Notre-Dame de Pontmain est le vocable sous lequel est appelée la Vierge Marie à l'occasion d'une apparition survenue le 17 janvier 1871 dans le petit village de Pontmain, en Mayenne.
Reconnaissance de l'apparition
Monseigneur Casimir Wicart, évêque de Laval, ordonne une enquête sur les apparitions. Il vient lui-même interroger les quatre enfants ayant déclaré voir la « dame » (Joseph et Eugène Barbedette, Françoise Richer et Jeanne-Marie Lebossé). Selon la procédure habituelle, l'enquête est fouillée, mais rapidement (le 2 février 1872), il reconnaît l'authenticité de l'apparition et approuve le culte de la Vierge de Pontmain :« Nous jugeons que l'Immaculée Vierge Marie, Mère de Dieu, a véritablement apparu le 17 janvier 1871, à Eugène et Joseph Barbedette, Françoise Richer et Jeanne-Marie Lebossé dans le hameau de Pontmain ».
Le pèlerinage
À la suite de l'apparition et de sa reconnaissance canonique, l'Abbé Guérin, curé de Pontmain, assure l'accueil des pèlerins avec les religieuses de l'école. Mais après sa mort en 1872, l'évêque appelle les Missionnaires Oblats de Marie-Immaculée pour animer les premiers pèlerinages et prêcher dans la région.

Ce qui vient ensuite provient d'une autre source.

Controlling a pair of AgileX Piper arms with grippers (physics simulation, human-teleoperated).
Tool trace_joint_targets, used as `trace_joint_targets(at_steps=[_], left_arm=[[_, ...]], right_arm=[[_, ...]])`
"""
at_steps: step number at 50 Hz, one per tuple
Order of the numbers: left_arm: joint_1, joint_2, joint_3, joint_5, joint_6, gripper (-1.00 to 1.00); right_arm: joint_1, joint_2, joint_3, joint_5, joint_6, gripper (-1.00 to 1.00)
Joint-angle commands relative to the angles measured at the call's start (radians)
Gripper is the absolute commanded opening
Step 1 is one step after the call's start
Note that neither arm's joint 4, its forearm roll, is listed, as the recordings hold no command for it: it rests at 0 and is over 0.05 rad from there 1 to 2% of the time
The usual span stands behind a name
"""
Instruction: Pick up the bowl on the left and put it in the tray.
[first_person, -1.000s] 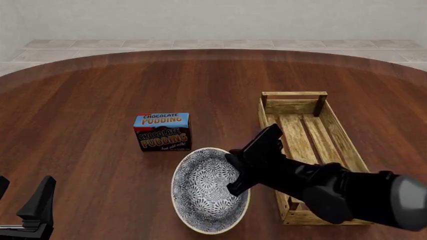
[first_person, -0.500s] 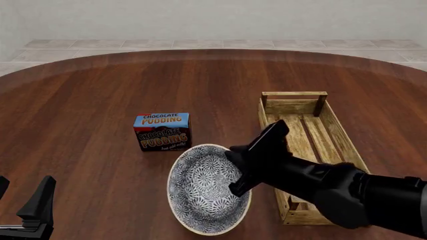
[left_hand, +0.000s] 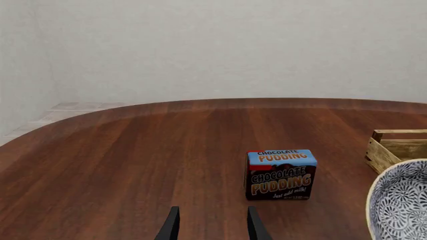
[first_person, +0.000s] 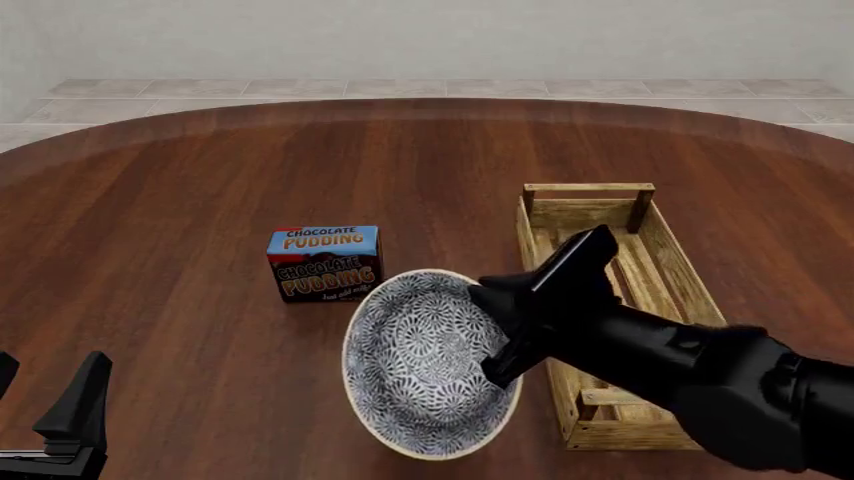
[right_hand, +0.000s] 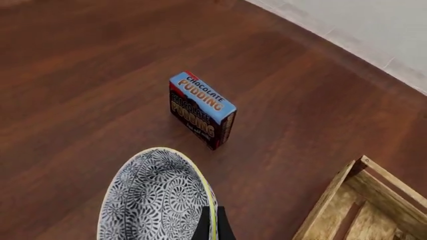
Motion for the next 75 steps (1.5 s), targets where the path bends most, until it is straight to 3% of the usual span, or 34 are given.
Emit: trace_joint_targets(at_steps=[1,24,44,75], left_arm=[[0.0,0.0,0.0,0.0,0.0,1.0],[0.0,0.0,0.0,0.0,0.0,1.0],[0.0,0.0,0.0,0.0,0.0,1.0],[0.0,0.0,0.0,0.0,0.0,1.0]], right_arm=[[-0.019,-0.101,0.014,0.027,-0.017,-1.0],[0.004,-0.154,0.013,0.049,-0.033,-1.0],[0.056,-0.164,-0.027,0.078,-0.137,-1.0],[0.028,-0.3,-0.028,0.131,-0.135,-1.0]])
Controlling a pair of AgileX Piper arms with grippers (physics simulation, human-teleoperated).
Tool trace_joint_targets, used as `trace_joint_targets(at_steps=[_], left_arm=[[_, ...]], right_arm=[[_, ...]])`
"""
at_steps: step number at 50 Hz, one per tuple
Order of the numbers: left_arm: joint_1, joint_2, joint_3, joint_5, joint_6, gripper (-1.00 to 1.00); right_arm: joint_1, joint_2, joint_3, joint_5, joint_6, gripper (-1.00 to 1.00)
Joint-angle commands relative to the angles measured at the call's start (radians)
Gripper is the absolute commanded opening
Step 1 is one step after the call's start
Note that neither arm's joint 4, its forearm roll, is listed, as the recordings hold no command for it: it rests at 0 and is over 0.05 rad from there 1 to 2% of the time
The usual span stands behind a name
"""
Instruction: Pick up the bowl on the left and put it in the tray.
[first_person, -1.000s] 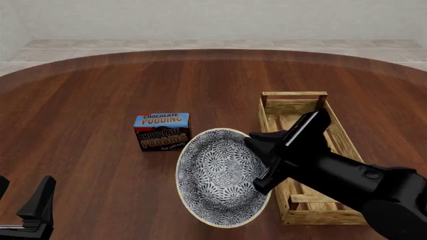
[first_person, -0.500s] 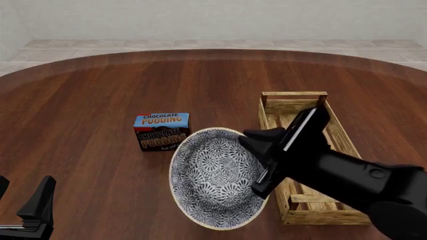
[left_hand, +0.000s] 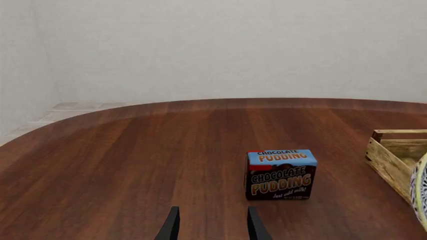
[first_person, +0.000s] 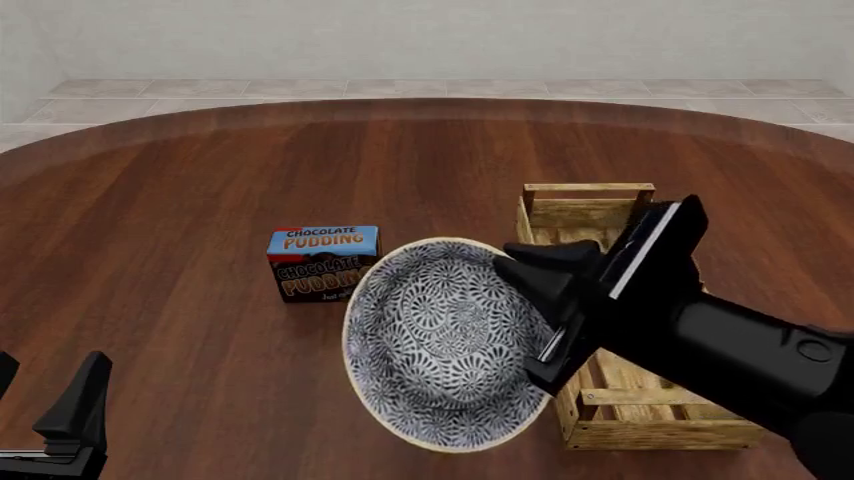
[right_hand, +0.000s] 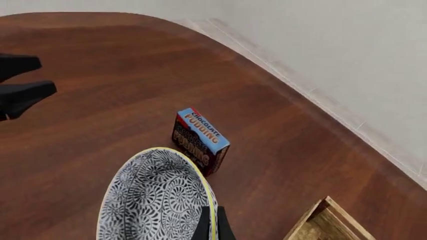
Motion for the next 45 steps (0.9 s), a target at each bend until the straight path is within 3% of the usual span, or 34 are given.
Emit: trace_joint_targets(at_steps=[1,22,24,45], left_arm=[[0.0,0.0,0.0,0.0,0.0,1.0],[0.0,0.0,0.0,0.0,0.0,1.0],[0.0,0.0,0.0,0.0,0.0,1.0],[0.0,0.0,0.0,0.0,0.0,1.0]], right_arm=[[-0.02,-0.048,0.003,0.006,0.006,-1.0],[-0.041,-0.095,0.005,0.023,0.022,-1.0],[-0.041,-0.105,-0.004,0.032,0.056,-1.0],[-0.095,-0.177,-0.014,0.057,0.127,-1.0]])
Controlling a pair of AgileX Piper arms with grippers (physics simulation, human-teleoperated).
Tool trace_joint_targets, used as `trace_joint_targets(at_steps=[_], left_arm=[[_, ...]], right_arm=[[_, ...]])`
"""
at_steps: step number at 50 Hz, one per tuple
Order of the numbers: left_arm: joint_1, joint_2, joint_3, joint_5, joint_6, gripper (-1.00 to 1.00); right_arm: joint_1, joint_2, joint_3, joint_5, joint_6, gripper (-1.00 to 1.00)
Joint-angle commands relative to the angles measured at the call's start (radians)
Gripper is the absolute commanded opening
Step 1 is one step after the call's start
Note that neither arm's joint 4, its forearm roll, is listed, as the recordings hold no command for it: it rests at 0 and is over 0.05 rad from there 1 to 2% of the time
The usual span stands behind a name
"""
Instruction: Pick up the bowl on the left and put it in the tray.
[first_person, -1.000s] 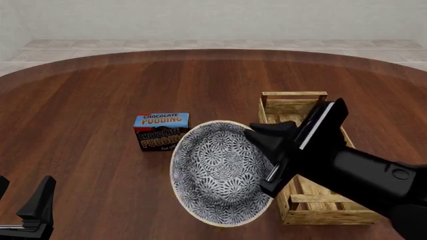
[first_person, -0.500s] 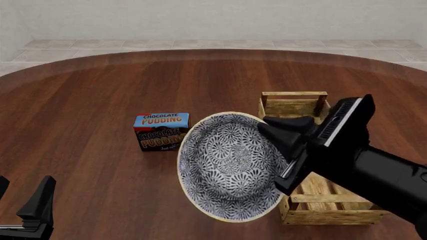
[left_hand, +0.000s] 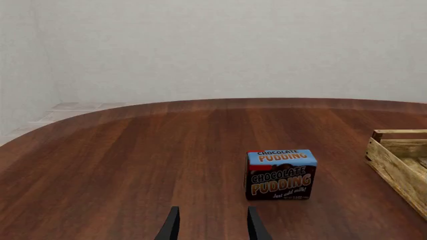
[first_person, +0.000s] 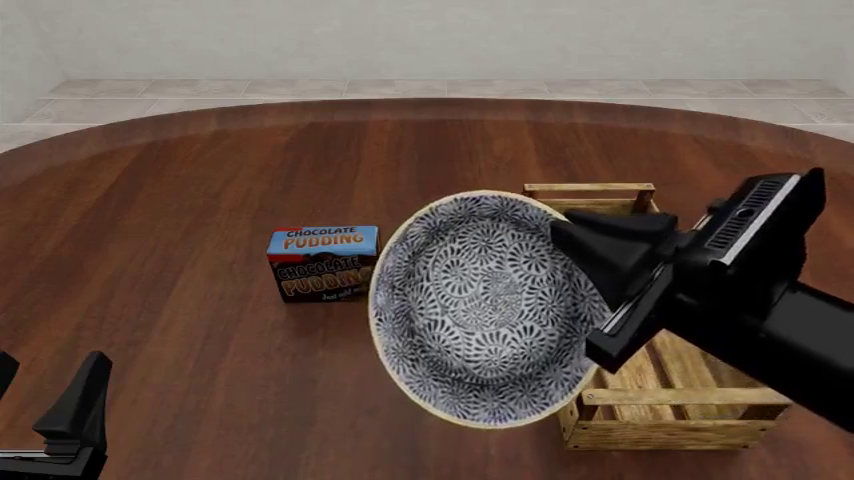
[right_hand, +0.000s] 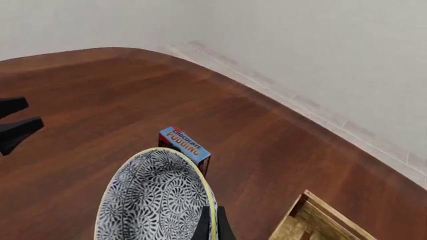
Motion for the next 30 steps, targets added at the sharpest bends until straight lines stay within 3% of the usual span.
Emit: trace_joint_targets(at_steps=[1,18,24,25,28,30], left_arm=[[0.0,0.0,0.0,0.0,0.0,1.0],[0.0,0.0,0.0,0.0,0.0,1.0],[0.0,0.0,0.0,0.0,0.0,1.0],[0.0,0.0,0.0,0.0,0.0,1.0],[0.0,0.0,0.0,0.0,0.0,1.0],[0.0,0.0,0.0,0.0,0.0,1.0]], right_arm=[[-0.023,-0.028,-0.007,0.003,0.037,-1.0],[-0.056,-0.053,-0.006,0.005,0.08,-1.0],[-0.054,-0.064,-0.018,0.02,0.145,-1.0],[-0.039,-0.063,-0.023,0.025,0.187,-1.0],[-0.052,-0.074,-0.018,0.022,0.178,-1.0],[-0.035,-0.067,-0.016,0.017,0.238,-1.0]])
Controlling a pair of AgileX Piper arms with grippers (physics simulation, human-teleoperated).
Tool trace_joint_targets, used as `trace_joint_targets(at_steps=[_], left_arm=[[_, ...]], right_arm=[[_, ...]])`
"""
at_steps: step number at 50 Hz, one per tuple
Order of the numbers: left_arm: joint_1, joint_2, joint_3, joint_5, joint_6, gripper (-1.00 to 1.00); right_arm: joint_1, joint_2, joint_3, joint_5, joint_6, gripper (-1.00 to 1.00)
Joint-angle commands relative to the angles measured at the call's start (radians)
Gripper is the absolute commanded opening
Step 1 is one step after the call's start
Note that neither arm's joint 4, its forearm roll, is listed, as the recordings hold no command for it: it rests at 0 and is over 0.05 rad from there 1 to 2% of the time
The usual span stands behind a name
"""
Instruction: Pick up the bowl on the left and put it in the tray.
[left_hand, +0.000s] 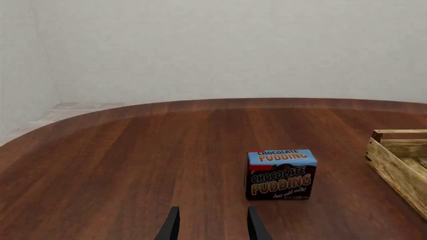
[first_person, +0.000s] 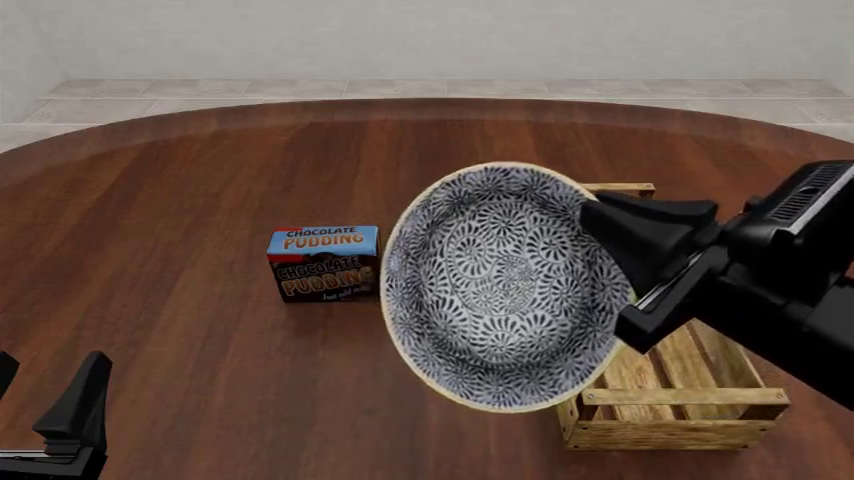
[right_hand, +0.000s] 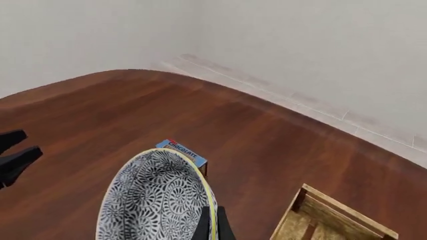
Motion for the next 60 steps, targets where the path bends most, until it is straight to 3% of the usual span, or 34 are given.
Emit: trace_joint_targets(at_steps=[1,28,35,37,60], left_arm=[[0.0,0.0,0.0,0.0,0.0,1.0],[0.0,0.0,0.0,0.0,0.0,1.0],[0.0,0.0,0.0,0.0,0.0,1.0],[0.0,0.0,0.0,0.0,0.0,1.0],[0.0,0.0,0.0,0.0,0.0,1.0]], right_arm=[[0.003,-0.016,-0.005,0.0,0.096,-1.0],[-0.057,-0.056,0.063,-0.041,0.17,-1.0],[-0.077,-0.069,0.098,-0.062,0.236,-1.0],[-0.073,-0.069,0.115,-0.075,0.287,-1.0],[-0.127,-0.122,0.155,-0.076,0.31,-1.0]])
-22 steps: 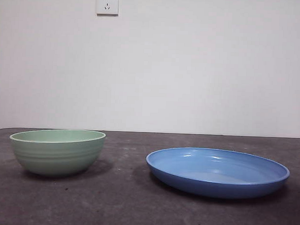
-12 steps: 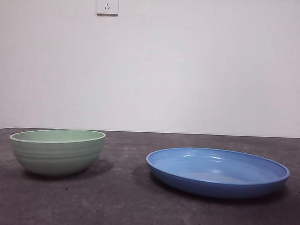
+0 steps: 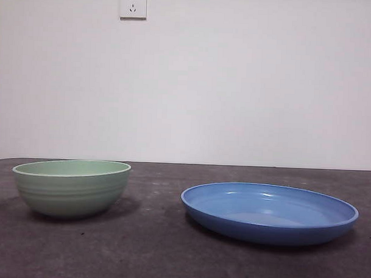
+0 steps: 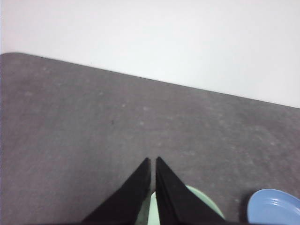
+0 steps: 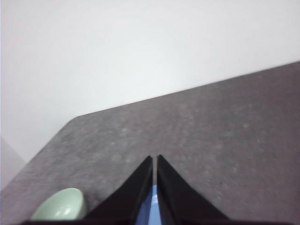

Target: Place the green bowl on the blue plate

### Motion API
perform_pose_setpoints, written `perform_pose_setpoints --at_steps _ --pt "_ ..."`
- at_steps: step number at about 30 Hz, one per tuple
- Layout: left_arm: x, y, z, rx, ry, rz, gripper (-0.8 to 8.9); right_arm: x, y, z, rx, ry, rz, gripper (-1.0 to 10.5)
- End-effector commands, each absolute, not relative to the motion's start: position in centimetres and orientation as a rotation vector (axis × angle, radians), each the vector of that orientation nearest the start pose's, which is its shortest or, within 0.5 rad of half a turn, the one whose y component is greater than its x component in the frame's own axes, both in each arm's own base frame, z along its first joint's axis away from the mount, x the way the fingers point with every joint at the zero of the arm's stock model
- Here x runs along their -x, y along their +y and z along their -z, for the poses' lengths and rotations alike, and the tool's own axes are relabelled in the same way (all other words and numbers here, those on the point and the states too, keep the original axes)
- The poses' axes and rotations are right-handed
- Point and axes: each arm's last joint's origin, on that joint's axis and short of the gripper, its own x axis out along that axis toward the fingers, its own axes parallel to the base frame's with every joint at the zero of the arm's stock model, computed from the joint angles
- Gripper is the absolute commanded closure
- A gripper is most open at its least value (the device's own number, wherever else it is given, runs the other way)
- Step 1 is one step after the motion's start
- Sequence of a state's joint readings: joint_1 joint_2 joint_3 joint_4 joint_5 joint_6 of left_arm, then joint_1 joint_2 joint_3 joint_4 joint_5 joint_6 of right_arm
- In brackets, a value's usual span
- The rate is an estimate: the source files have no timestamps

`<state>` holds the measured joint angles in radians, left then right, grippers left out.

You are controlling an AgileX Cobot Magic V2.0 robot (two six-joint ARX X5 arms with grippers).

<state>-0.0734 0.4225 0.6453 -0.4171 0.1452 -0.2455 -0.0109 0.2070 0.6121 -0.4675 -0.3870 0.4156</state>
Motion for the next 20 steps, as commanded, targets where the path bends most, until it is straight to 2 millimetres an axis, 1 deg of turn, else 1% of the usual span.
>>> perform_pose_setpoints --at_steps 1,4,6,10,15,20 --pt "-10.5 -1.4 -32.7 0.232 0.224 0.257 7.96 -5.6 1.1 -32.4 -0.381 0.13 -0.395 9.4" --pt "-11.5 -1.8 -34.4 0.243 0.255 0.361 7.96 -6.1 1.2 -34.1 -0.35 0.165 -0.403 9.4" --pt "-12.1 -2.0 -35.2 0.251 0.277 0.426 7.96 -6.7 1.2 -34.8 -0.344 0.196 -0.431 9.4" --pt "-13.7 -2.8 -36.3 0.269 0.34 0.572 7.95 -8.4 1.6 -36.2 -0.338 0.277 -0.552 9.4" --pt "-15.2 -3.8 -36.1 0.264 0.398 0.674 7.95 -10.1 2.0 -36.7 -0.296 0.364 -0.621 9.4" --pt "-15.6 -5.1 -35.3 0.247 0.475 0.744 7.95 -11.1 3.1 -36.2 -0.237 0.471 -0.71 9.4"
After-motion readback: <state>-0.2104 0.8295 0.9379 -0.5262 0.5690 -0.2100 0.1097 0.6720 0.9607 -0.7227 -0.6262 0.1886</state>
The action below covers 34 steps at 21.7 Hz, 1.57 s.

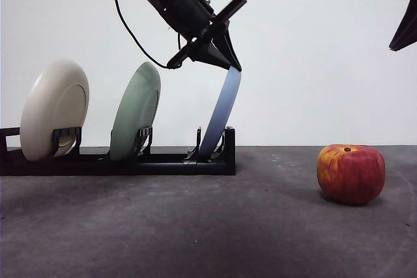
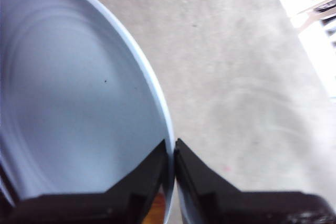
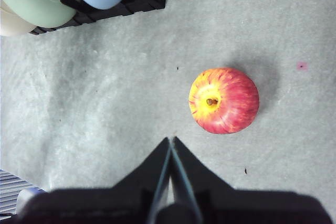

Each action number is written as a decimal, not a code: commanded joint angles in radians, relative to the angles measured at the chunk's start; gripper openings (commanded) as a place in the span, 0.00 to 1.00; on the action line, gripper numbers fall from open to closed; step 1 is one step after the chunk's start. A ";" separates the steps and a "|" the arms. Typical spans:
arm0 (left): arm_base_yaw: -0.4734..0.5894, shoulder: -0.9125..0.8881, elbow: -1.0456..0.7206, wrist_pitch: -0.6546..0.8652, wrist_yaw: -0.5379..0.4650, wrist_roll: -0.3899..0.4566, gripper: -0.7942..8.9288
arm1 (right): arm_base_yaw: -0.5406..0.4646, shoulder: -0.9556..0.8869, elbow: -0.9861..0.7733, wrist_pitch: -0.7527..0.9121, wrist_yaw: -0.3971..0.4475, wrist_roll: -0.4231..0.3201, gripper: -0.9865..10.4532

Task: Take the blue plate from the plate rack,put the plate on the table,take the apple from the table,put the apple in the plate

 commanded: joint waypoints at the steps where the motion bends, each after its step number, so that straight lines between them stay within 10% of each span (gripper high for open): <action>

Monseigneur Wicart pose la première pierre de la basilique de Pontmain le 18 juin 1873, mais meurt peu après. Ses successeurs suivent sa voie et la basilique est consacrée le 15 octobre 1900 par Mgr Pierre Geay.
L'affluence des pèlerins à Pontmain a été rapide. Pour le premier anniversaire des apparitions, le 17 janvier 1872, on comptait déjà 8 000 personnes.
En 1903, les oblats sont expulsés de France, à la suite de la politique de séparation des Églises et de l'État. Ils ne reviendront qu'après la Première Guerre mondiale. Pendant cet intervalle, c'est le curé du village qui s'occupe des pèlerins. Ils sont toujours présents aujourd'hui.
Les voyants
Par la suite les deux garçons entrèrent au séminaire et devinrent curés de campagne. Françoise Richer devint gouvernante chez l'abbé Eugène Barbedette et Jeanne-Marie Lebossé entra au couvent.